AP sources Woods likely to return at Masters

By Doug FergusonMarch 12, 2010, 4:25 am

DORAL, Fla. – Tiger Woods intends to remain out of golf at least until the Masters, two people with knowledge of his plans told The Associated Press on Thursday.

Woods has been practicing at Isleworth near his Orlando home the last two weeks, and swing coach Hank Haney flew there during the weekend to work with him. That led to speculation Thursday he was close to playing again.

The two people, who spoke on condition of anonymity because only Woods is supposed to release such information, say he is likely to play first at Augusta National in April.

Woods twice has gone nine weeks without competing before showing up at a major. The first time was in 2006, when he didn’t play after the Masters while coping with his father’s death, then missed the cut in a major for the first time in the U.S. Open at Winged Foot. Two years ago, he was out with knee surgery until winning the U.S. Open at Torrey Pines on a shattered left knee.

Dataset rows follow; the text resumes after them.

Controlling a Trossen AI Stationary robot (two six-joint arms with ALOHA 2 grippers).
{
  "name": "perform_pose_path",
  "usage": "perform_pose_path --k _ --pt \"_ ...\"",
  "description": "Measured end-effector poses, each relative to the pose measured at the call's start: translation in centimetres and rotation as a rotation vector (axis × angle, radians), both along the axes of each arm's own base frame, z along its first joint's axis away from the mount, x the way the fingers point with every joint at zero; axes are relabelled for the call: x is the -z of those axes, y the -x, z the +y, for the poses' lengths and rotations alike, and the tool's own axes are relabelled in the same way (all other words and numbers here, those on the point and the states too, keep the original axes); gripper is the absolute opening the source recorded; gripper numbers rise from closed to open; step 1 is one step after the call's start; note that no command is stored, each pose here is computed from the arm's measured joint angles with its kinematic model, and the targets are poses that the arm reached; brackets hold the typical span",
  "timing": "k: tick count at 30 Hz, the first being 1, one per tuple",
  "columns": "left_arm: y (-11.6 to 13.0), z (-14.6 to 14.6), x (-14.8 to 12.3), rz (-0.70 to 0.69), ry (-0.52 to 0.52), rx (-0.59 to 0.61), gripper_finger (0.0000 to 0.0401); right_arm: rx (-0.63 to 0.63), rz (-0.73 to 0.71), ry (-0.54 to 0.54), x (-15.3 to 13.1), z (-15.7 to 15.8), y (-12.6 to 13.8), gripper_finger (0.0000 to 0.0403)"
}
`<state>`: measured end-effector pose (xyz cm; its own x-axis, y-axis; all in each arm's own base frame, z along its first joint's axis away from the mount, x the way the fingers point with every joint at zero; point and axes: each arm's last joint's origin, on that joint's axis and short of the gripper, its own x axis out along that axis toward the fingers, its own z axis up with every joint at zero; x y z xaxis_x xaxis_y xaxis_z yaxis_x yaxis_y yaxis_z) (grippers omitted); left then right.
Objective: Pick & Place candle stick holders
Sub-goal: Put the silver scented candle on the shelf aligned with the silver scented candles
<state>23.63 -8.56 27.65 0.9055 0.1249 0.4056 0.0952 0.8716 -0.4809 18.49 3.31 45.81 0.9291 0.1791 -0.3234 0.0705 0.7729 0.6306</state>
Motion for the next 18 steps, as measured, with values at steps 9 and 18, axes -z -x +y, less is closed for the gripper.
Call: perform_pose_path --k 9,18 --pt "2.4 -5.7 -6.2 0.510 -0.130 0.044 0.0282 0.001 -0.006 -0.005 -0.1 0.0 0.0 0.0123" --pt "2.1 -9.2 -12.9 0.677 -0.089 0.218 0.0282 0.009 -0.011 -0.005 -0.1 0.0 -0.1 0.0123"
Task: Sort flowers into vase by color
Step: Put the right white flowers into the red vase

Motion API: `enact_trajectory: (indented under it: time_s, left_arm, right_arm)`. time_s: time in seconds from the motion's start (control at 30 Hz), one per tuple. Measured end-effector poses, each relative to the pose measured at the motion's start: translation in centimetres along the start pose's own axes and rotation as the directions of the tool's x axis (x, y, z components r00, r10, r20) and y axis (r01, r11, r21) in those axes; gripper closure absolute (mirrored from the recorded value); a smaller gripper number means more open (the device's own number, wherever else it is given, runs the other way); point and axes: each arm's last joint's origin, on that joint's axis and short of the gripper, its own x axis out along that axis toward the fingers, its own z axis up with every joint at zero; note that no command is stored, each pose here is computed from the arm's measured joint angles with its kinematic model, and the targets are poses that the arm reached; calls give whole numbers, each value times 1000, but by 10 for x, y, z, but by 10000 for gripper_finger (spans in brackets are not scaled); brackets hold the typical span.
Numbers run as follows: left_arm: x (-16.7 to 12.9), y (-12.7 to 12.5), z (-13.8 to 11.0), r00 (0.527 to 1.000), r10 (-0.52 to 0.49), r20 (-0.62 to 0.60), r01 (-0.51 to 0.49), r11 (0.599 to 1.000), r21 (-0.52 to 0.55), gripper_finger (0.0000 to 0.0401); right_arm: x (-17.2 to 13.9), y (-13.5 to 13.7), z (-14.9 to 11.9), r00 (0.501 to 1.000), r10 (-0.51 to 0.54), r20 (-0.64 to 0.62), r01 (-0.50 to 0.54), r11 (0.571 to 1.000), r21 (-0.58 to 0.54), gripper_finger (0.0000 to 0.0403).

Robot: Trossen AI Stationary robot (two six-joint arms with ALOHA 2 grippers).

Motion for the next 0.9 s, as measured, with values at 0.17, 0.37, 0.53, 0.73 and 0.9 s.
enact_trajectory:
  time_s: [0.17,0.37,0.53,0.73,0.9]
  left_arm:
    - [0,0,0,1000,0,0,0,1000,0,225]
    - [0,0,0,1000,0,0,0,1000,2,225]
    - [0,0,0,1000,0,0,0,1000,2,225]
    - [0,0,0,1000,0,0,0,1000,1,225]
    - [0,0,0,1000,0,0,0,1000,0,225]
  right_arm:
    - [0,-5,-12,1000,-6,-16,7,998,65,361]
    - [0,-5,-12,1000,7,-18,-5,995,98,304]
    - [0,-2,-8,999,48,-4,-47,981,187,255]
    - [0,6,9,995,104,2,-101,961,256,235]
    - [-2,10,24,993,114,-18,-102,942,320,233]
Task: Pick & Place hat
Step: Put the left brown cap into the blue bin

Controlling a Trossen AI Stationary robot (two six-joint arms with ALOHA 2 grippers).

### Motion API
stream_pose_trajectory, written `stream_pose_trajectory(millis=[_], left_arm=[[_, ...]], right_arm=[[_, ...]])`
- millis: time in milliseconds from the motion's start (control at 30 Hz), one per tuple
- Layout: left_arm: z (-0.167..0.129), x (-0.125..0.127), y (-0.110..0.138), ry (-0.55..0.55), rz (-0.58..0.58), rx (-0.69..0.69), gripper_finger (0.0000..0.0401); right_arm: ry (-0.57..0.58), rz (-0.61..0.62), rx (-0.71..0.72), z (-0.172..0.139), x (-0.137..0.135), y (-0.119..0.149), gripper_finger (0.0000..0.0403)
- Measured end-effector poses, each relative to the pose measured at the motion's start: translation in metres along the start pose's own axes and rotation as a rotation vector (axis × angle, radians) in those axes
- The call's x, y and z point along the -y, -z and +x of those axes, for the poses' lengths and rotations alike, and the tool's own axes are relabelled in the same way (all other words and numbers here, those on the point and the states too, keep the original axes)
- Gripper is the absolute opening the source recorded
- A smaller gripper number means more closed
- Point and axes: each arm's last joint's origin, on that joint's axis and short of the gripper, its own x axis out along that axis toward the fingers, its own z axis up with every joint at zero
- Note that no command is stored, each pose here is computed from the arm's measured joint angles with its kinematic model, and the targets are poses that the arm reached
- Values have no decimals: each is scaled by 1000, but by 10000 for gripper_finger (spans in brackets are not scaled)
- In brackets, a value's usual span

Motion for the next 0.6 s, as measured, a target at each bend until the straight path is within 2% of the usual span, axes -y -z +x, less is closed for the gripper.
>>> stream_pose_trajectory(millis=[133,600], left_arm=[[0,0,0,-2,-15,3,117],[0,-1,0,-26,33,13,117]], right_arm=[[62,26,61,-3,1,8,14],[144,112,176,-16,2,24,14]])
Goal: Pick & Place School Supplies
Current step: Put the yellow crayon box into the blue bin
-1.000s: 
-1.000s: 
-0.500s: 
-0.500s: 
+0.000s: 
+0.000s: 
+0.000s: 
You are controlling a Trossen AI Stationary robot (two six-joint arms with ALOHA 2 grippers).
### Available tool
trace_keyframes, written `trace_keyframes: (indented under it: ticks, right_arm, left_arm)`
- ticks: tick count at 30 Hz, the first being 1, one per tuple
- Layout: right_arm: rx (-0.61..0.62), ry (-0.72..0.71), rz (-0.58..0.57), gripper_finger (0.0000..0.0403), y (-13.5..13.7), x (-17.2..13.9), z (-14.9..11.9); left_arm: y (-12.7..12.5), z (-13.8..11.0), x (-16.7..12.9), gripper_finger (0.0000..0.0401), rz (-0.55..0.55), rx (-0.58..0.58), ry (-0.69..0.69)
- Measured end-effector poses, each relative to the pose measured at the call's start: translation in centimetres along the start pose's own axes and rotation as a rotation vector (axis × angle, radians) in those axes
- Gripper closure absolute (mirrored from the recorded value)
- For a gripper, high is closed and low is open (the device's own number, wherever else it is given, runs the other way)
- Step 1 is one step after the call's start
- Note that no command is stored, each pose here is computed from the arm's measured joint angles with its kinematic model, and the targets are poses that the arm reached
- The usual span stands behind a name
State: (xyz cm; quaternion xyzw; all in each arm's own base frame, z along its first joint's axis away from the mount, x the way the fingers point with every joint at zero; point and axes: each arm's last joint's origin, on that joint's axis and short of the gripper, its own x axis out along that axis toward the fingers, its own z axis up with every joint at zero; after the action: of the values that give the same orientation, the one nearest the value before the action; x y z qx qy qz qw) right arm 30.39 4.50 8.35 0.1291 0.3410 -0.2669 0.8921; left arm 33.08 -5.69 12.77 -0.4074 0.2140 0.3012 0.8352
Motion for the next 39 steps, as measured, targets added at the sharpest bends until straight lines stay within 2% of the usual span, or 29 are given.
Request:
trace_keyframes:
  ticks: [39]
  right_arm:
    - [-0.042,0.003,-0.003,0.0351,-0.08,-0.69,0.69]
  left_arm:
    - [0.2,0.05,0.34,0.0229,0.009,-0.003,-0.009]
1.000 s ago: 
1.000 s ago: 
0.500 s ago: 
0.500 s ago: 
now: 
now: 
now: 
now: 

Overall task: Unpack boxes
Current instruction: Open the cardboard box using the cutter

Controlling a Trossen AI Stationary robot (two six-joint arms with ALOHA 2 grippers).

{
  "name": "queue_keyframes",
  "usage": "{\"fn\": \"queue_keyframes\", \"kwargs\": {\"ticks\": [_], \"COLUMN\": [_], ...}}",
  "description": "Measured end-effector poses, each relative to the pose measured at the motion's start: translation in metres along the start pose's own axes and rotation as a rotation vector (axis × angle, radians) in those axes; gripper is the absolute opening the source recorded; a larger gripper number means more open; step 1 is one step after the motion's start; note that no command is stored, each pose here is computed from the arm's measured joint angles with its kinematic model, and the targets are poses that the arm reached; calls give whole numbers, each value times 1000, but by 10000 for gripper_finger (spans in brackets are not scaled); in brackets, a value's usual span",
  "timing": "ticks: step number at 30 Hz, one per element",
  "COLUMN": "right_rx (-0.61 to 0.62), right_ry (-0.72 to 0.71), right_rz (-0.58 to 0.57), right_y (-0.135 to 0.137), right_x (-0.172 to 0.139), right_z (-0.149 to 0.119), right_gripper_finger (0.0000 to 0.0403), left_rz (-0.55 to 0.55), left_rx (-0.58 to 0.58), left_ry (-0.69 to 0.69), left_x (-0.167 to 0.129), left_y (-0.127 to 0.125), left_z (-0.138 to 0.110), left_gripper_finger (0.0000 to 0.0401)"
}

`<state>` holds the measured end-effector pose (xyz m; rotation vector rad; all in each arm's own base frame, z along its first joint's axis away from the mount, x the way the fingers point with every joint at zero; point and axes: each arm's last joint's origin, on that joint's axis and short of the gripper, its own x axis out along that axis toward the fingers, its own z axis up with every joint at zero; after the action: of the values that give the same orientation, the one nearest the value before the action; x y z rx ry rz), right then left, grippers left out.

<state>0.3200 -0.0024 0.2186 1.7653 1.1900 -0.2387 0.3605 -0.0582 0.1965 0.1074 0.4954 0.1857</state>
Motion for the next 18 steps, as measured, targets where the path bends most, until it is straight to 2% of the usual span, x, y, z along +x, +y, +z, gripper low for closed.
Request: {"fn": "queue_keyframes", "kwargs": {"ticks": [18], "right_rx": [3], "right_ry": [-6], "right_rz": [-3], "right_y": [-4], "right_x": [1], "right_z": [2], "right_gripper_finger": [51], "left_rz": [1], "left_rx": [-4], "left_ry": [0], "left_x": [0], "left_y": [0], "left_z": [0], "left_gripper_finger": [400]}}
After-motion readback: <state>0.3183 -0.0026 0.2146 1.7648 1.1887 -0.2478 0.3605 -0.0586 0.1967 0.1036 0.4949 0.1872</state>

Woods has not played since Nov. 15, when he won the Australian Masters in Melbourne for his 82nd career victory. Twelve days later, he crashed his sport utility vehicle into a tree near his Florida home, setting off shocking revelations that he had been cheating on his wife.

In his first public appearance Feb. 19 at the TPC Sawgrass, when he apologized for his behavior and confessed to having extramarital affairs, he said he would return to golf and that “I don’t rule out that it will be this year.”

There have been signs during the last few weeks he was getting closer.

Woods returned from family therapy in Arizona on Feb. 28 and began getting into a routine of fitness and practice. Haney was working with Woods on the practice range earlier this week.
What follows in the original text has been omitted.